__REQUIRED WORK__:
Repeat the material exactly, leaving no line out.

__THE DATA__:
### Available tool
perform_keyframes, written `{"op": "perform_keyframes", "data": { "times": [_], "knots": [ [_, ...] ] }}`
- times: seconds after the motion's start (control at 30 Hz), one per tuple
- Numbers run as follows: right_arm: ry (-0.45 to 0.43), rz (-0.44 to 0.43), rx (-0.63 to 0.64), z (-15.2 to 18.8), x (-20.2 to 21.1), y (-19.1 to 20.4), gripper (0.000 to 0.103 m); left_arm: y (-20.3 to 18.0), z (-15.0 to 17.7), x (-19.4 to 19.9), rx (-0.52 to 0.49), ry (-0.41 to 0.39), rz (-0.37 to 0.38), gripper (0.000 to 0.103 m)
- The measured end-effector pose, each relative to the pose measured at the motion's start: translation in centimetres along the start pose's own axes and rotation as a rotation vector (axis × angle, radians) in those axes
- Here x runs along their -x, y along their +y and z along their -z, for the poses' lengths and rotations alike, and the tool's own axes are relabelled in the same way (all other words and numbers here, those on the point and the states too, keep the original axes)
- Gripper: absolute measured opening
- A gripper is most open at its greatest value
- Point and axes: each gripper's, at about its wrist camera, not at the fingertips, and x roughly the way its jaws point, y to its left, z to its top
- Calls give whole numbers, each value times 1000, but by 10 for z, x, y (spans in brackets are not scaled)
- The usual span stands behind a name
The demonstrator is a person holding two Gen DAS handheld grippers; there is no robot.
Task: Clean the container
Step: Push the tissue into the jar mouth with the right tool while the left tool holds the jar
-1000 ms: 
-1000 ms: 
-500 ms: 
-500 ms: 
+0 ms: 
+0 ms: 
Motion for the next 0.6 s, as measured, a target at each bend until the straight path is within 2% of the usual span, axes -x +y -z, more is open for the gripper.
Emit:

__TASK RESULT__:
### Available tool
perform_keyframes, written `{"op": "perform_keyframes", "data": { "times": [_], "knots": [ [_, ...] ] }}`
- times: seconds after the motion's start (control at 30 Hz), one per tuple
- Numbers run as follows: right_arm: ry (-0.45 to 0.43), rz (-0.44 to 0.43), rx (-0.63 to 0.64), z (-15.2 to 18.8), x (-20.2 to 21.1), y (-19.1 to 20.4), gripper (0.000 to 0.103 m); left_arm: y (-20.3 to 18.0), z (-15.0 to 17.7), x (-19.4 to 19.9), rx (-0.52 to 0.49), ry (-0.41 to 0.39), rz (-0.37 to 0.38), gripper (0.000 to 0.103 m)
- The measured end-effector pose, each relative to the pose measured at the motion's start: translation in centimetres along the start pose's own axes and rotation as a rotation vector (axis × angle, radians) in those axes
- Here x runs along their -x, y along their +y and z along their -z, for the poses' lengths and rotations alike, and the tool's own axes are relabelled in the same way (all other words and numbers here, those on the point and the states too, keep the original axes)
- Gripper: absolute measured opening
- A gripper is most open at its greatest value
- Point and axes: each gripper's, at about its wrist camera, not at the fingertips, and x roughly the way its jaws point, y to its left, z to its top
- Calls give whole numbers, each value times 1000, but by 10 for z, x, y (spans in brackets are not scaled)
- The usual span stands behind a name
The demonstrator is a person holding two Gen DAS handheld grippers; there is no robot.
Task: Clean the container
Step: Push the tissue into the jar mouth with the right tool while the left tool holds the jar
-1000 ms: 
-1000 ms: 
-500 ms: 
-500 ms: 
+0 ms: 
+0 ms: 
Motion for the next 0.6 s, as measured, a target at each bend until the straight path is within 2% of the usual span, axes -x +y -z, more is open for the gripper.
Emit:

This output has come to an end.